Before I begin, some notation/clarifications:
- \% means modulo, and a \% m is equivalent to a \mod m.
- m is the modulus (such as 10^9 + 7), and for this post, m is always assumed to be prime. This will be important later.
- The given code is in C++. Most other languages, however, should have similar syntax. Be careful with datatypes like
int
, even though I’ll use them here, it’s highly recommended to use a larger datatype likelong long
to avoid overflow. However, if you know what you’re doing, you can speed up operations by working withint
(see the “Fast multiplication” details) - Modulo is a much heavier operation than addition, subtraction, or even multiplication. Try to avoid using it when it’s not necessary. This is what the “fast addition” and “fast subtraction” is for.
- I generally use a as the number on the left side of the operation, and b as the number on the right (as in a + b).
Now let’s go!
Addition
Modular addition is quite simple. All you have to do is add the two numbers normally, then take their sum mod m. The cool thing about these operations like addition (also true for any arithmetic operation) is that it doesn’t matter how much you mod in between. That means ((a\%m)+(b\%m))\%m = (a + b)\%m.
Code
long long x = (a + b) % m;
Faster addition
If the two numbers you’re adding, a and b, are both between 0 and m - 1, then a + b is guaranteed to be less than 2m. So if the number is less than m, you don’t have to do anything, and if it’s at least as large as m, then you only have to subtract m once. So the following code is equivalent to the previous one:
long long x = a + b;
if (x >= m) x -= m;
Subtraction
Modular subtraction is very similar to addition. The only thing you have to be careful about is that in some languages (like C++ and Java), -a \% m might return a negative number when you actually want it to be positive. However, it’s guaranteed that the negative number is at least -(m - 1). So you can do modular subtraction by adding m again if necessary. It’s best to wrap this in a function as it’s often tedious.
Code
long long x = (a - b) % m;
if (x < 0) x += m;
Faster subtraction
If the two numbers you’re subtracting, a and b, are both between 0 and m - 1, then a - b is guaranteed to be between -m and m - 1. So if the number is less than 0, you only have to add m once, and otherwise, you don’t have to do anything.
long long x = a - b;
if (x < 0) x += m;
Multiplication
Modular multiplication is quite the same, you just multiply the two numbers together, then take the numbers mod m. With multiplication, you have to be very careful with overflow - make sure the two numbers you multiply are already less than m and are in long long
datatypes, otherwise, the product might overflow before you can mod it with m.
Code
long long x = (a * b) % m;
Faster multiplication
Unfortunately, unlike addition and subtraction, there’s no way to do faster multiplication without requiring a modulo operation. This is because a \cdot b is only guaranteed to be less than m^2, which is not very useful.

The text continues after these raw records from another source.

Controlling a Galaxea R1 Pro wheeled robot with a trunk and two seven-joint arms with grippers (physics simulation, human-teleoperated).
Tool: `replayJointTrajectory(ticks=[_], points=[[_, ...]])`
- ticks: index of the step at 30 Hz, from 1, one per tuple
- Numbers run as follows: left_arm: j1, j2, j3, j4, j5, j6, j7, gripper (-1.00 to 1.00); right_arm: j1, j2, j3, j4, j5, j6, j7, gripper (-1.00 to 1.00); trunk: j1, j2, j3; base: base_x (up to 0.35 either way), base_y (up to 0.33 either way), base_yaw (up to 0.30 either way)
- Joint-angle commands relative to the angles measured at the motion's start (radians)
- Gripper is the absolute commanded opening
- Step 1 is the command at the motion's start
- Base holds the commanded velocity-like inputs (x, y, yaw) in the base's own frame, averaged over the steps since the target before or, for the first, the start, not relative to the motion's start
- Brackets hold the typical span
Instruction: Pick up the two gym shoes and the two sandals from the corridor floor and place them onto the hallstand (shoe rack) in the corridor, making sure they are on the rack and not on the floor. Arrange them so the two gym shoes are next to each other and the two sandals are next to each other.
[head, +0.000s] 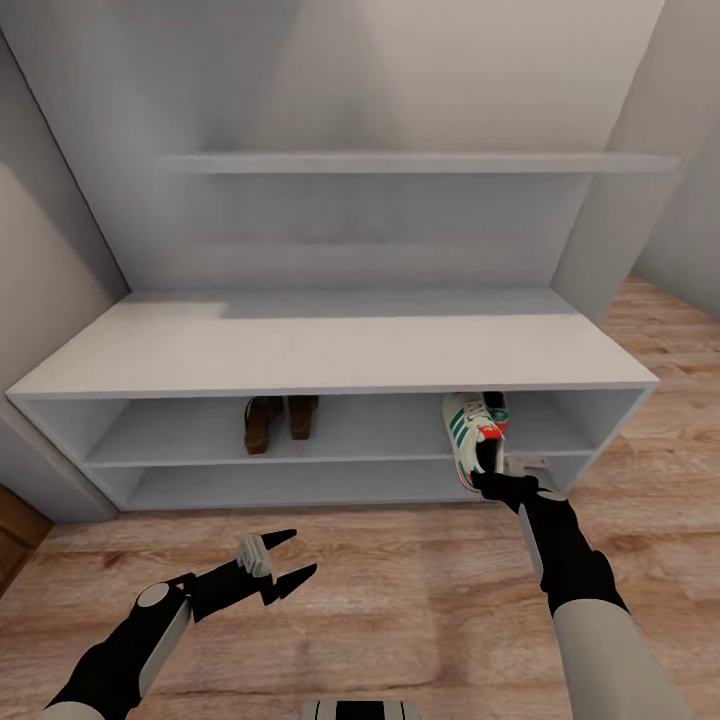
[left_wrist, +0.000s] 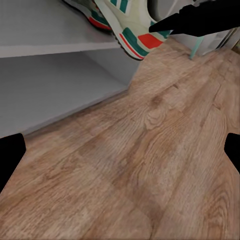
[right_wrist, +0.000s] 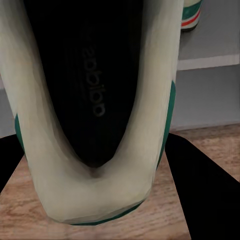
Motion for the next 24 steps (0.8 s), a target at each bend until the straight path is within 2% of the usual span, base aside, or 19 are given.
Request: replayJointTrajectory(ticks=[1,14,19,24], points=[[-0.001,0.001,-0.005,0.001,0.006,-0.007,0.001,1.0,-0.001,0.001,-0.005,-0.002,0.01,0.004,0.009,-1.0,0.0,0.0,-0.001,0.036,0.006,0.0],[-0.001,0.0,-0.006,0.003,0.007,-0.005,-0.022,1.0,-0.001,0.002,-0.004,-0.002,0.01,0.004,0.009,-1.0,0.0,0.0,-0.001,0.069,0.07,0.0],[-0.001,-0.031,-0.006,0.03,0.006,-0.006,-0.021,1.0,-0.001,0.002,-0.004,-0.002,0.01,0.004,0.009,-1.0,0.0,0.0,-0.001,0.223,0.003,0.0],[-0.001,-0.041,-0.006,0.036,0.005,-0.006,-0.021,1.0,-0.001,0.001,-0.004,-0.002,0.01,0.004,0.009,-1.0,0.0,0.0,-0.001,0.216,0.0,0.0]])
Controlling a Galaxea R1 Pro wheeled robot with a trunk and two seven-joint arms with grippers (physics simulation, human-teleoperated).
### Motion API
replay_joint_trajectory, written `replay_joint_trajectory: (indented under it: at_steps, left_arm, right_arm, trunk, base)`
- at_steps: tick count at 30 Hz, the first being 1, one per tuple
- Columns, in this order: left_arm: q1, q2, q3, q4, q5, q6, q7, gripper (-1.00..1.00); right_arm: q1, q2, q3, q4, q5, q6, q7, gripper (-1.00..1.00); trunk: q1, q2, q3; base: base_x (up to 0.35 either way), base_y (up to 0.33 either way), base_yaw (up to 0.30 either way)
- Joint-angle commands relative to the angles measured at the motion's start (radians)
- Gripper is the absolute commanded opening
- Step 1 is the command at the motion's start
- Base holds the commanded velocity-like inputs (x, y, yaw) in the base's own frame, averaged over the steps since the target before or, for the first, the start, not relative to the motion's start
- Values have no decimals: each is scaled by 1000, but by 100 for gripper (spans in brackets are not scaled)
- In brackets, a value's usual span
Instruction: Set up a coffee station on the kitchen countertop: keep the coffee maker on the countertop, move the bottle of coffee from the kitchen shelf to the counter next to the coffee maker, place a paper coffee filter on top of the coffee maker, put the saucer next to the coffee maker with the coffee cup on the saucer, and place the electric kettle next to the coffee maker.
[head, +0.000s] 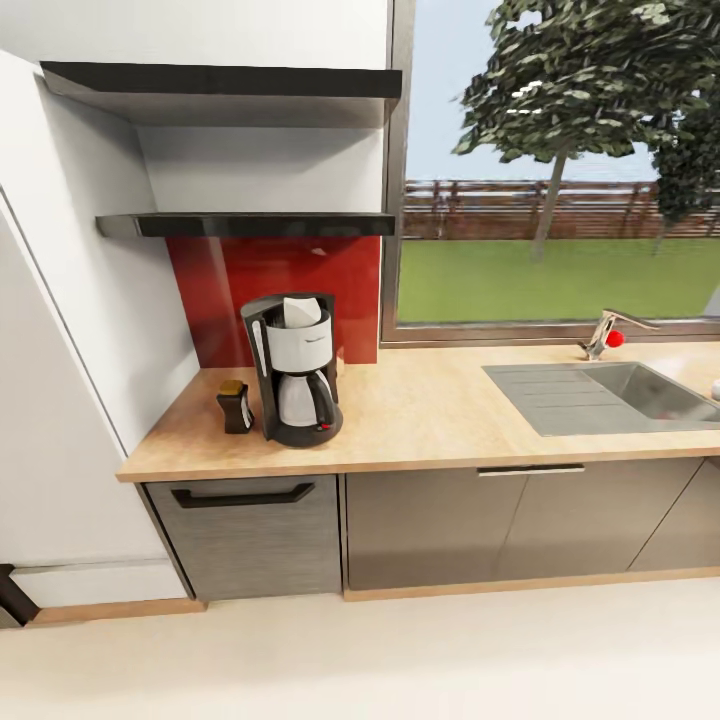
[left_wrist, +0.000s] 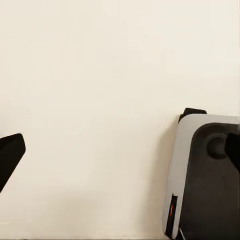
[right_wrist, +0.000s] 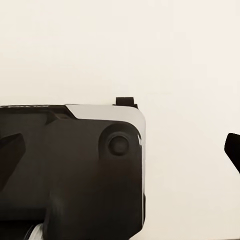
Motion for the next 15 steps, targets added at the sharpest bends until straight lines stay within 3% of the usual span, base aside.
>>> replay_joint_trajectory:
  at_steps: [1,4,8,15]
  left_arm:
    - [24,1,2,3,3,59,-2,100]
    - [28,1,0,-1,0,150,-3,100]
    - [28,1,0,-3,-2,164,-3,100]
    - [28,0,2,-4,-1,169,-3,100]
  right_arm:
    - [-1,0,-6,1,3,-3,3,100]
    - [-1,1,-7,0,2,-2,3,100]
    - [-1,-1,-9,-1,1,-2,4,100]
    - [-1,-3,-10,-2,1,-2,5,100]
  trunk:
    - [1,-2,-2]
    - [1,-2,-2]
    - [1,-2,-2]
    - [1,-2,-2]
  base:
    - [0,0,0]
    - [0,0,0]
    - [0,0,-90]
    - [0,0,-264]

Note by @anon49376339 (mentioned in this comment): there are other ways to speed up operations, though, at least on 32-bit compilers (I think this applies to CodeChef and most online judges). Doing arithmetic purely in int
datatypes will be considerably faster, and you can make multiplication work by forcing a cast to long long
like so:
Code
int a, b;
// stuff
int x = (1LL * a * b) % mod;
Division
Heh. Division’s not so simple. Read on, I’ll get back to it once it makes sense to.
(Fast) exponentiation
This is where it gets fun. The goal of this is to compute a to the power of b mod m, that is, a^b\%m, efficiently (in better than O(b) time). Clearly the naive algorithm would just be to multiply some x = 1 by a, b times. Let’s do better.

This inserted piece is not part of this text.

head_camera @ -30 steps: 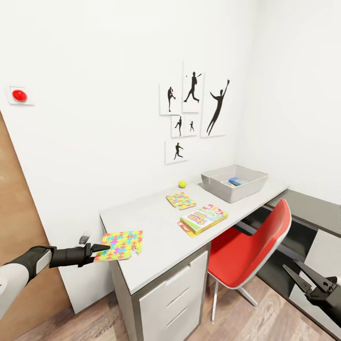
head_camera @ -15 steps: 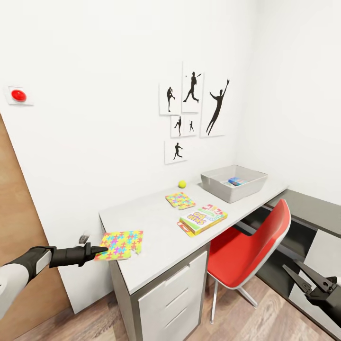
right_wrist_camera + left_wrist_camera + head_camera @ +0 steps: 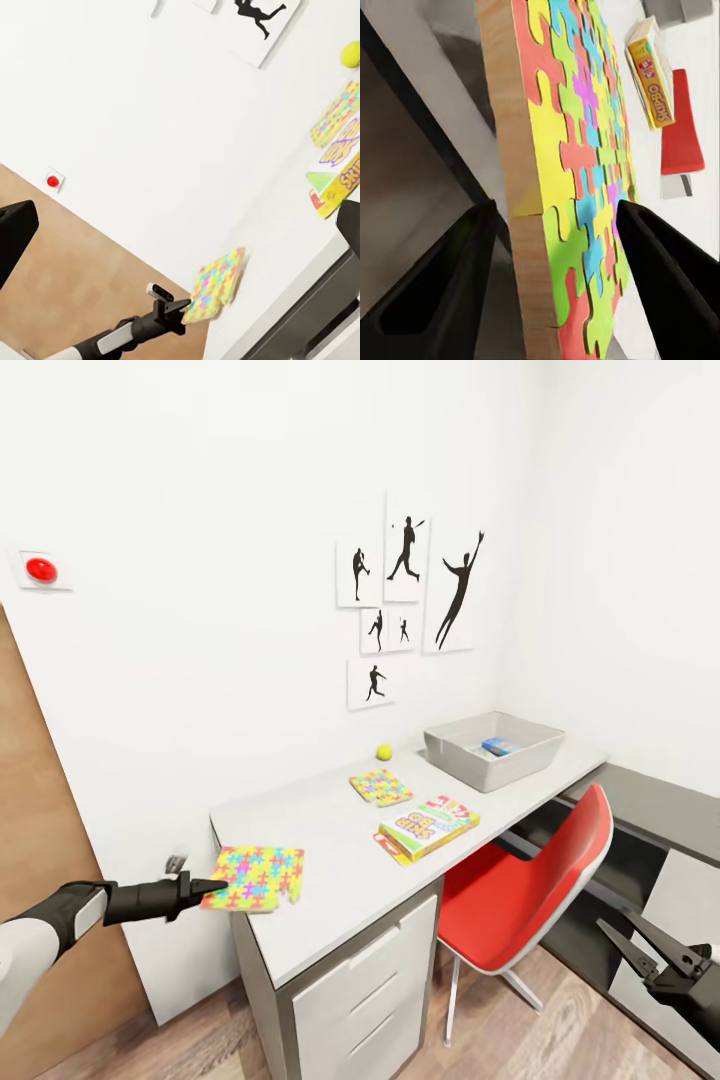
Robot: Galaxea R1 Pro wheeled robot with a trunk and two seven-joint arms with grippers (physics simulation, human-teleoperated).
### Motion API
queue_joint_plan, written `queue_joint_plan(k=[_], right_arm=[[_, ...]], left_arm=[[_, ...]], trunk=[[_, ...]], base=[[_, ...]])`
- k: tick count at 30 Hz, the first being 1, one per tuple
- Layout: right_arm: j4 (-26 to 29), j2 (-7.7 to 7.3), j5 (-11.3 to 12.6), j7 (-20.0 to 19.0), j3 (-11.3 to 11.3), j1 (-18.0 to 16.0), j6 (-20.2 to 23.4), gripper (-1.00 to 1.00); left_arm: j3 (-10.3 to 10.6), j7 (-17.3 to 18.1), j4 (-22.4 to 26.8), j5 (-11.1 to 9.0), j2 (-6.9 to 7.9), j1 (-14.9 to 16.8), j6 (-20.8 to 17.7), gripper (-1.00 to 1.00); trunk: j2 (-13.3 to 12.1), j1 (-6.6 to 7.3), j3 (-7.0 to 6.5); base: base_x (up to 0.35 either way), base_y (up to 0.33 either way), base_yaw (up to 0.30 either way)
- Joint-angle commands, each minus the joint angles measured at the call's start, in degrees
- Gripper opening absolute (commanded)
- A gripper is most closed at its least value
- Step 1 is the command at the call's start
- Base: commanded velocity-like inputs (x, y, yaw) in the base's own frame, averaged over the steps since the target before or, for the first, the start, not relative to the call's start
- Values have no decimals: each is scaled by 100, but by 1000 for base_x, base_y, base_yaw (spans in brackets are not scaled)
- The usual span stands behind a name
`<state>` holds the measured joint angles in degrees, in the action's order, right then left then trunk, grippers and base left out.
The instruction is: Put all the toys in the child's room - the three board games (two on the bed and one on the table), the two jigsaw puzzles on the table, and the tennis ball on the table - inside the toy box on the table in the child's room.
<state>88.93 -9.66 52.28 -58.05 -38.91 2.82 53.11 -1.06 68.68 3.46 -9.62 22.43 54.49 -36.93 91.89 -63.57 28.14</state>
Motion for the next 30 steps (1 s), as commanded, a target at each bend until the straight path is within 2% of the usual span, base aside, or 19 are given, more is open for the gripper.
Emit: queue_joint_plan(k=[1, 7, 10, 11, 15, 19, 21, 24, 28, 30], right_arm=[[2, -1, 8, -5, 1, -1, 24, 100], [2, 6, -2, 8, 13, -1, 12, 100], [2, 7, -6, 13, 8, -1, 4, 100], [2, 7, -7, 17, 7, -1, 6, 100], [2, 7, -19, 20, 12, -1, -23, 100], [2, 7, -14, 20, 14, -1, -44, 100], [2, 9, -9, 14, 16, -1, -49, 100], [2, 9, -4, 15, 15, -1, -51, 100], [8, 12, -18, 20, 27, -1, -60, 100], [8, 14, -14, 19, 26, -1, -61, 100]], left_arm=[[71, 90, 4, 11, 0, 1, -26, -100], [77, 705, 34, 23, 43, 2, -52, -100], [79, 1095, 46, 53, 73, 7, -67, -100], [87, 1337, 56, 66, 91, 43, -91, -100], [117, 1613, 105, 75, 120, 86, -188, -100], [175, 1735, 326, 79, 176, 78, -222, -100], [209, 1837, 493, 78, 223, 61, -248, -100], [243, 2132, 649, 87, 377, 46, -293, -100], [262, 2132, 735, 90, 487, 37, -320, -100], [263, 2132, 739, 89, 484, 36, -322, -100]], trunk=[[-39, 23, -13], [-280, 154, -121], [-400, 220, -175], [-440, 242, -193], [-600, 330, -264], [-761, 418, -336], [-841, 462, -372], [-961, 528, -426], [-1122, 616, -498], [-1202, 660, -534]], base=[[0, 0, 0], [0, 0, 0], [0, 0, 0], [0, 0, 0], [0, 0, 0], [0, 0, 0], [0, 0, 0], [0, 0, 0], [0, 0, 0], [0, 0, 0]])
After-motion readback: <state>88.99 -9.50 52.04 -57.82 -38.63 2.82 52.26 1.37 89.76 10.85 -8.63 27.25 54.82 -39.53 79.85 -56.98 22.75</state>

This may seem out of nowhere, but… trust me. Let’s write b in binary. So if b = 13, we’d write 1101. Then, start with some x = 1 which will end up with our final answer. We’ll, instead of directly computing a^{13}, split the process up into the powers of 2 that sum to b in binary. That means we’ll do it as a^1 \cdot a^4 \cdot a^8. Just one thing left, how do we get a^4 and a^8? We can compute a to each power of 2 efficiently by using the fact that a^{2k} = a^k \cdot a^k. That means we get a^2 as a \cdot a, a^4 as a^2 \cdot a^2, and so on. The rest is just implementation:
Code
How does this code work? Instead of explicitly checking if the i-th bit is set to multiply by a^{2^i}, we just divide b by 2 and keep checking the smallest bit. In addition, we compute a^{2^i} iteratively as we go.

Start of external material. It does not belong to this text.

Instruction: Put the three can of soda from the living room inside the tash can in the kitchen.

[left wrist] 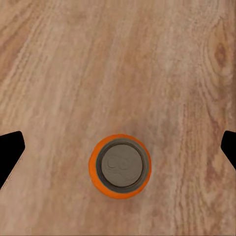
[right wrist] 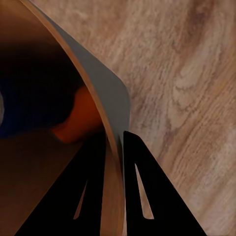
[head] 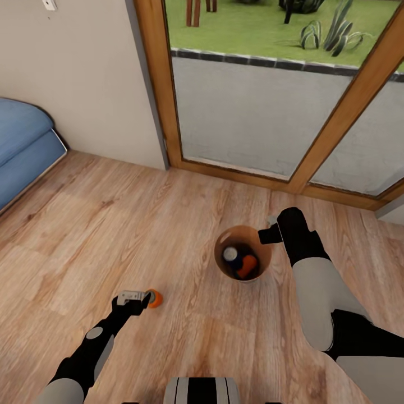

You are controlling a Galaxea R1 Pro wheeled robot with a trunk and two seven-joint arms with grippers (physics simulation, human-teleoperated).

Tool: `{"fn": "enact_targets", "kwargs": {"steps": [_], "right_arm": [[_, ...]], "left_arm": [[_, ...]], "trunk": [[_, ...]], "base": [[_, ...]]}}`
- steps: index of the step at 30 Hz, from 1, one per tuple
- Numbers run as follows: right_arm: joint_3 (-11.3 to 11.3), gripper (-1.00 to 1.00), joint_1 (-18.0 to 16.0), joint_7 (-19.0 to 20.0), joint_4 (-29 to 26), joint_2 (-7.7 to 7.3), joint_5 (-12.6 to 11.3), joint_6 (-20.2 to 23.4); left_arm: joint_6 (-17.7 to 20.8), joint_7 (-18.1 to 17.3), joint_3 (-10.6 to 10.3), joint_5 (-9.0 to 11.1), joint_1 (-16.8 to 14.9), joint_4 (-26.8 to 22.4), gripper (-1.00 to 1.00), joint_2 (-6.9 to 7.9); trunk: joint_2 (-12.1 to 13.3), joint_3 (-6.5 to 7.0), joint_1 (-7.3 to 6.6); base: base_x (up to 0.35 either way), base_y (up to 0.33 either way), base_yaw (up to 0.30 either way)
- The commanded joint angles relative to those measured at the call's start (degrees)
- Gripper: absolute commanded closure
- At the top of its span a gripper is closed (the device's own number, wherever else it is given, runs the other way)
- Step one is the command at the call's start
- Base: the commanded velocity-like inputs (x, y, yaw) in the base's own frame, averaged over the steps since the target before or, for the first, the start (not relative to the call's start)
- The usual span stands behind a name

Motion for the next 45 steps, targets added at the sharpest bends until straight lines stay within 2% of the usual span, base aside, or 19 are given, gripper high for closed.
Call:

long long mpow(long long a, long long b) { /* pow(a, b) % m */
long long x = 1;
while (b > 0) {
if (b & 1) { /* fast way of checking if b is odd */
x = (x * a) % m;
}
a = (a * a) % m; /* compute the next power of 2 */
b >>= 1; /* this is equivalent to b = floor(b / 2) */
}
return x;
}
It’s best to wrap this code in a function.
This is O(\log{b}).
Modular multiplicative inverse (a.k.a. division)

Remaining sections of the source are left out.